▸ WORK REQUEST: Each record must reappear in the answer exactly as it is written.

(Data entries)
|---|

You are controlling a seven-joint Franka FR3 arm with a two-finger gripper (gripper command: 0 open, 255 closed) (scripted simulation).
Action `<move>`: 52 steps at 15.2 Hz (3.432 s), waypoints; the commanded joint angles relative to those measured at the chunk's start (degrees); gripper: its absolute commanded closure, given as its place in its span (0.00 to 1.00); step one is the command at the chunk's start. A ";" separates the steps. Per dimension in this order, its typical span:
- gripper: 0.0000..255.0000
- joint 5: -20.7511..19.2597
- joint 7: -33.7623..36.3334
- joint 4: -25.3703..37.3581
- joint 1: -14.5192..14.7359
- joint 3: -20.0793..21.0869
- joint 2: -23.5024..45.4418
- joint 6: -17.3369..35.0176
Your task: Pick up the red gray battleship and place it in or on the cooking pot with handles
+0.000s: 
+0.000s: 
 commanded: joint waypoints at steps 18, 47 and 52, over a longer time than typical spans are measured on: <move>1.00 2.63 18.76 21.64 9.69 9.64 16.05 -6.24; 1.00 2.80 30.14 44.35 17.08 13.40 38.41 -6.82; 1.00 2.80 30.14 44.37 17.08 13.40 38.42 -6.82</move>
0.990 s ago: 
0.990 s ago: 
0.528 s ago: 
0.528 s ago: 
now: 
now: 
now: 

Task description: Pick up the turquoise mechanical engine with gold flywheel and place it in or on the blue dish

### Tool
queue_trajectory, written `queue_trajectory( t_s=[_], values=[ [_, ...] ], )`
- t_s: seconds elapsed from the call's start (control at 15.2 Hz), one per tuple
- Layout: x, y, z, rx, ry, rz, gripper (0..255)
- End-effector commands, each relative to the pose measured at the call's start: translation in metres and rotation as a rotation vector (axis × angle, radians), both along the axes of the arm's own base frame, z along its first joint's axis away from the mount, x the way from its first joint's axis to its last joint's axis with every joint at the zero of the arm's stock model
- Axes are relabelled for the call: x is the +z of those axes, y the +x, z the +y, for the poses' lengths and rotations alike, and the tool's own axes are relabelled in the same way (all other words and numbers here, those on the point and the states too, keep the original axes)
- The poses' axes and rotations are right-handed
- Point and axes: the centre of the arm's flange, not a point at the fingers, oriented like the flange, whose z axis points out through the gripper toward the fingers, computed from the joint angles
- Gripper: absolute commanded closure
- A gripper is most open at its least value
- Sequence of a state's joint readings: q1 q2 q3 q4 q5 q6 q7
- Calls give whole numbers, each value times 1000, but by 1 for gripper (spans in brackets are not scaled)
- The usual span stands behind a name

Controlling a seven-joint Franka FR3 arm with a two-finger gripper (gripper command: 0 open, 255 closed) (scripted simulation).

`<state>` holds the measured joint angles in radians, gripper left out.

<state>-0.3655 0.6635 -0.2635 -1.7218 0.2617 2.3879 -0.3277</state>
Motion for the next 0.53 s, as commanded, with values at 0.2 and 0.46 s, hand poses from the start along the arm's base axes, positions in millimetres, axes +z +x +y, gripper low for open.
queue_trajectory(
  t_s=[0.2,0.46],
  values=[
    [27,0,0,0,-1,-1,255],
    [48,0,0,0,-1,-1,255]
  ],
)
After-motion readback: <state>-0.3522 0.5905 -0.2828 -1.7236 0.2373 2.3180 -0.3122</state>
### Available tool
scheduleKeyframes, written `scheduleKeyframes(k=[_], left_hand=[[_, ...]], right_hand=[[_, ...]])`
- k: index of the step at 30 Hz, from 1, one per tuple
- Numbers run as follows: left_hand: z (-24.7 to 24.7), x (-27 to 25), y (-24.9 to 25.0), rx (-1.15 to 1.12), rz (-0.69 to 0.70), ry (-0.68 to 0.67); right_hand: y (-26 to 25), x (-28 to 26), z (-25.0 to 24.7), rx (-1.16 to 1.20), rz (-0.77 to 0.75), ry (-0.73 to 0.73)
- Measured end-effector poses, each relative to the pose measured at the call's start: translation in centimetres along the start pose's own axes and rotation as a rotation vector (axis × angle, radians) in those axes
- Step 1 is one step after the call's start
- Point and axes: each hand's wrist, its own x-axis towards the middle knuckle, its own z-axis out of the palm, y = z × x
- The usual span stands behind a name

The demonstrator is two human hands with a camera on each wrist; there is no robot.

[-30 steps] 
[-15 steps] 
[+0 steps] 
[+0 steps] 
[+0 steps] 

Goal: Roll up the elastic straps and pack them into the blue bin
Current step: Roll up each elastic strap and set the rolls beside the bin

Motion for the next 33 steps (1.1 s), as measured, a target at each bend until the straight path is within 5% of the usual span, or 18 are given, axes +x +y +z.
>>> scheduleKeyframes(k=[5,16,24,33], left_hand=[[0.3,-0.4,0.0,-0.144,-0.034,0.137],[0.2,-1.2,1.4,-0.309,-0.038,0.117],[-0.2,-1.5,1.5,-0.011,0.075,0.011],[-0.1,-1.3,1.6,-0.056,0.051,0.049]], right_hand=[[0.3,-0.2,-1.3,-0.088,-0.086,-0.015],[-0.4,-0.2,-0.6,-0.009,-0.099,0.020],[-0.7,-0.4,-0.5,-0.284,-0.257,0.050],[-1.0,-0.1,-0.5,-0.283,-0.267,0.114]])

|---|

▸ SOLUTION:
You are controlling a seven-joint Franka FR3 arm with a two-finger gripper (gripper command: 0 open, 255 closed) (scripted simulation).
Action `<move>`: 52 steps at 15.2 Hz (3.432 s), waypoints; the commanded joint angles relative to those measured at the chunk's start (degrees); gripper: its absolute commanded closure, given as its place in its span (0.00 to 1.00); step one is the command at the chunk's start. A ";" separates the steps. Per dimension in this order, its typical span:
- gripper: 0.0000..255.0000
- joint 5: -20.7511..19.2597
- joint 7: -33.7623..36.3334
- joint 4: -25.3703..37.3581
- joint 1: -14.5192..14.7359
- joint 3: -20.0793..21.0869
- joint 2: -23.5024..45.4418
- joint 6: -17.3369..35.0176
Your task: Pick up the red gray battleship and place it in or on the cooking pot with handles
+0.000s: 
+0.000s: 
 commanded: joint waypoints at steps 18, 47 and 52, over a longer time than typical spans are measured on: <move>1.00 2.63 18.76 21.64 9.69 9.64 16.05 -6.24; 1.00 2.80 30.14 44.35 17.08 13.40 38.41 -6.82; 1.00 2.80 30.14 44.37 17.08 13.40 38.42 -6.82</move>
0.990 s ago: 
0.990 s ago: 
0.528 s ago: 
0.528 s ago: 
now: 
now: 
now: 

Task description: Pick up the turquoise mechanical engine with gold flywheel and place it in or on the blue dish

### Tool
queue_trajectory, written `queue_trajectory( t_s=[_], values=[ [_, ...] ], )`
- t_s: seconds elapsed from the call's start (control at 15.2 Hz), one per tuple
- Layout: x, y, z, rx, ry, rz, gripper (0..255)
- End-effector commands, each relative to the pose measured at the call's start: translation in metres and rotation as a rotation vector (axis × angle, radians), both along the axes of the arm's own base frame, z along its first joint's axis away from the mount, x the way from its first joint's axis to its last joint's axis with every joint at the zero of the arm's stock model
- Axes are relabelled for the call: x is the +z of those axes, y the +x, z the +y, for the poses' lengths and rotations alike, and the tool's own axes are relabelled in the same way (all other words and numbers here, those on the point and the states too, keep the original axes)
- The poses' axes and rotations are right-handed
- Point and axes: the centre of the arm's flange, not a point at the fingers, oriented like the flange, whose z axis points out through the gripper toward the fingers, computed from the joint angles
- Gripper: absolute commanded closure
- A gripper is most open at its least value
- Sequence of a state's joint readings: q1 q2 q3 q4 q5 q6 q7
- Calls give whole numbers, each value times 1000, but by 1 for gripper (spans in brackets are not scaled)
- The usual span stands behind a name

Controlling a seven-joint Franka FR3 arm with a two-finger gripper (gripper command: 0 open, 255 closed) (scripted simulation).

`<state>` holds the measured joint angles in radians, gripper left out.

<state>-0.3655 0.6635 -0.2635 -1.7218 0.2617 2.3879 -0.3277</state>
Motion for the next 0.53 s, as commanded, with values at 0.2 and 0.46 s, hand poses from the start along the arm's base axes, positions in millimetres, axes +z +x +y, gripper low for open.
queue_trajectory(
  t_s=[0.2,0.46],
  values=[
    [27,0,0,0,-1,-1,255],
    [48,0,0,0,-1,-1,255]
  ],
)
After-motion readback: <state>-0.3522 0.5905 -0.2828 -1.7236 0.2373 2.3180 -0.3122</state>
### Available tool
scheduleKeyframes, written `scheduleKeyframes(k=[_], left_hand=[[_, ...]], right_hand=[[_, ...]])`
- k: index of the step at 30 Hz, from 1, one per tuple
- Numbers run as follows: left_hand: z (-24.7 to 24.7), x (-27 to 25), y (-24.9 to 25.0), rx (-1.15 to 1.12), rz (-0.69 to 0.70), ry (-0.68 to 0.67); right_hand: y (-26 to 25), x (-28 to 26), z (-25.0 to 24.7), rx (-1.16 to 1.20), rz (-0.77 to 0.75), ry (-0.73 to 0.73)
- Measured end-effector poses, each relative to the pose measured at the call's start: translation in centimetres along the start pose's own axes and rotation as a rotation vector (axis × angle, radians) in those axes
- Step 1 is one step after the call's start
- Point and axes: each hand's wrist, its own x-axis towards the middle knuckle, its own z-axis out of the palm, y = z × x
- The usual span stands behind a name

The demonstrator is two human hands with a camera on each wrist; there is no robot.

[-30 steps] 
[-15 steps] 
[+0 steps] 
[+0 steps] 
[+0 steps] 

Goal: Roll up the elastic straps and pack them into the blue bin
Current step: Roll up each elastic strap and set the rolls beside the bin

Motion for the next 33 steps (1.1 s), as measured, a target at each bend until the straight path is within 5% of the usual span, or 18 are given, axes +x +y +z.
>>> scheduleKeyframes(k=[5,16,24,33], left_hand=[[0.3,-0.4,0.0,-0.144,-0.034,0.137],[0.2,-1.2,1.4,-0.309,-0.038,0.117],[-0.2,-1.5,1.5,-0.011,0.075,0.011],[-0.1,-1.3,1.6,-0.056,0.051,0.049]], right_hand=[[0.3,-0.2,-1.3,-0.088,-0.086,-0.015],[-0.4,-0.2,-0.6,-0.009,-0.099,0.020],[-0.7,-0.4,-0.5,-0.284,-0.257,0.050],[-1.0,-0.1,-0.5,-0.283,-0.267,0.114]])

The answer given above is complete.